The study complied with the Declaration of Helsinki and was approved by the ethics committee of the Medical Faculty, University of Regensburg. Informed consent was obtained from the subject’s guardian prior to examination.

Results

Most amplitudes were reduced below the fifth percentile of an age-matched normal control group (Fig. 2a). This was particularly true for the single-flash cone b-wave, flicker and OP responses, which were outside the normal range at all examinations, showing a maximal reduction of 55 (single flash cone b-wave both eyes), 62 (flicker right eye) and 55 (flicker left eye), and 40 μV (OPs both eyes), respectively. In the first examination OPs were indistinguishable from the average noise level. Responses of the scotopic system were well within or toward the lower limit of the normal range such as the left eye rod response at age 14 months of 142 μV, both eyes combined response a-wave of 152 and 257 μV, respectively, and left eye combined response b-wave at age 3.5 years of 294 μV. Implicit times were either within the normal range or minimally prolonged.

Fig. 2
figure 2

a Amplitudes of the five standard responses as a function of time. Only very few responses fall in the normal range indicated by the 5th and 95th percentiles (light and dark lines, respectively). Triangle Left eye, diamond right eye. b Flash VEP responses of right eye (left column) and left eye (right column) at age 1.17 (top row) and 3.5 years (bottom row). Two recordings per eye (dark trace first recording, bright trace second recording) per recording session were performed. Main features such as P2 are reproducible. OD Right eye, OS left eye

Full size image

Responses of the flash VEP were severely distorted, rendering precise implicit time measurements of the typical troughs and peaks impossible.

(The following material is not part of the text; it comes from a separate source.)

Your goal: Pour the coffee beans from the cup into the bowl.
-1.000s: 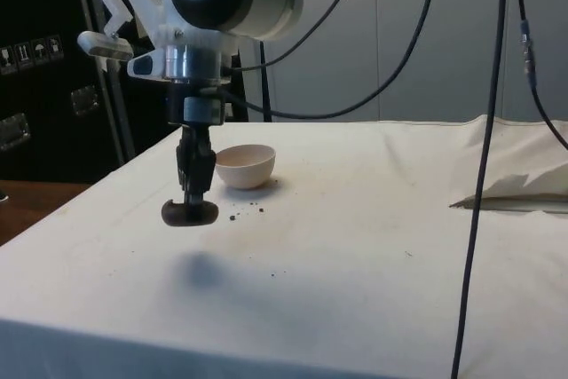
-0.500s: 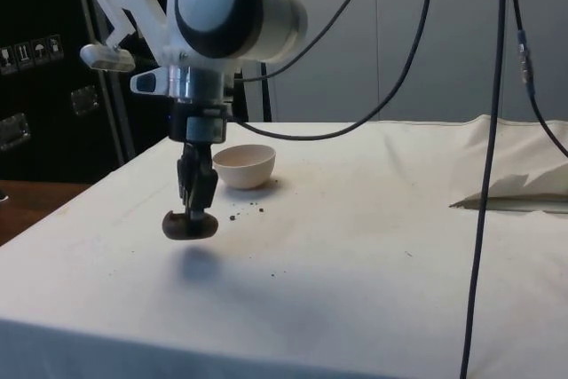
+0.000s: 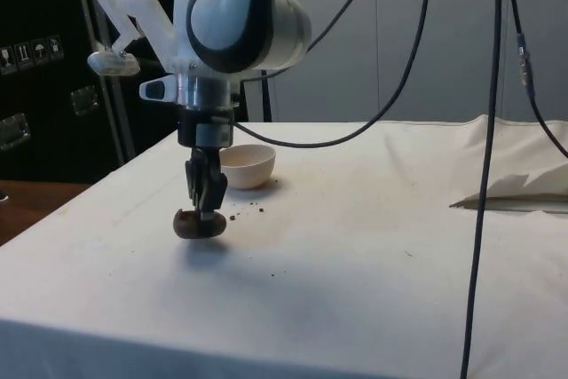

However, gross features of responses, e.g. P2, were reproducible (Fig. 2b).

Discussion

Assuming that there is an effect of sevoflurane on the ERG, we consider these changes too small to fully account for the massive reductions in amplitudes [6]. However, an influence of the anaesthetic agent and intrasubject variability might be responsible for the decline of amplitudes observed between the last two examinations as some differences were as small as 5 μV.

Some studies have suggested a link between hyperhomocysteinaemia and microvascular damage [5]. As plasma homocysteine levels remained elevated the marked reduction in OPs may be explained by impairment of retinal microvascular circulation.

Increased homocysteine attenuates the transport of folates to photoreceptors [10], thereby decreasing the amount of folates essential for intracellular anabolic processes. Photopic ERG responses seemed to be relatively more impaired than the rod and combined responses, suggesting a preferential impact on cone photoreceptor function. However, this idea is in conflict with the hypothesis that response changes are due to alteration of microvascular circulation, whereby the same impact on both the scotopic and photopic systems would be expected.

As homocysteine is toxic to neurons of the ganglion cell layer [9] a possible ganglion cell loss might account for the severely deformed flash VEP responses. Alternatively, VEP changes might be secondary to an altered signal input into ganglion cells. Pathological responses might be partially due to a congenital malformation through elevated homocysteine [8]. However, we favour the theory of a functional rather than anatomical impact considering that both fundi displayed only minor abnormalities.

The successful patching implies that functionally relevant signal processing is in operation. Since the fovea is fully developed at an age of 5.5 years we do not expect any significant improvement in retinal function.

It is questionable whether all the observed changes are attributable to increased homocysteine levels alone as there are other diseases in which homocysteine levels are elevated to a similar degree to that in the cblG defect but with normal visual system function [2].